Originally Posted by
dkardell
Thanks, I think I'll move towards that. Being a newbie to Ubuntu and remote servers (just over a year now), I guess I'm worried that if my ISP changes my home IP then I won't be able to get into the system.
I don't know much about OpenVPN but will educate myself on that as well.
OpenVPN is an excellent solution to this problem. I run simple point-to-point tunnels with a shared static key. My server is out in the "cloud" at Linode and is configured to listen for an OpenVPN connection on a specified high port. At home I have a machine configured as a client that connects to the server and sets up the tunnel. It doesn't matter if my home IP changes since the client simply connects through the firewall. I do have to leave a high port open accepting UDP traffic for the tunnel, but that's not much of a vulnerability since even if you find the port you'd need my encryption key to exploit it.

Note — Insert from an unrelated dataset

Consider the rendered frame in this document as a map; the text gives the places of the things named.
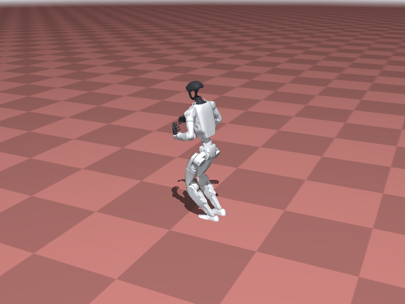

Here are the configuration files I use for future reference:
Server:
Code:
dev tun
ifconfig 10.1.1.1 10.1.1.20
#up /etc/openvpn/add_routes
secret /etc/openvpn/keys/my.key
port 43434
user nobody
group nogroup
ping 15
ping-restart 45
ping-timer-rem
persist-tun
persist-key
verb 3
no-replay
Client:
Code:
dev tun
remote myserver.example.com
ifconfig 10.1.1.20 10.1.1.1
port 43434
secret /etc/openvpn/keys/my.key
up /etc/openvpn/add_routes
user nobody
group nogroup
ping 15
ping-restart 45
ping-timer-rem
persist-tun
persist-key
verb 3
They are essentially identical except that the client has the "remote" directive telling it where to connect, and the order of IP addresses in the "ifconfig" directive are reversed. The server assigns 10.1.1.1 to its tunnel interface and 10.1.1.20 to the client.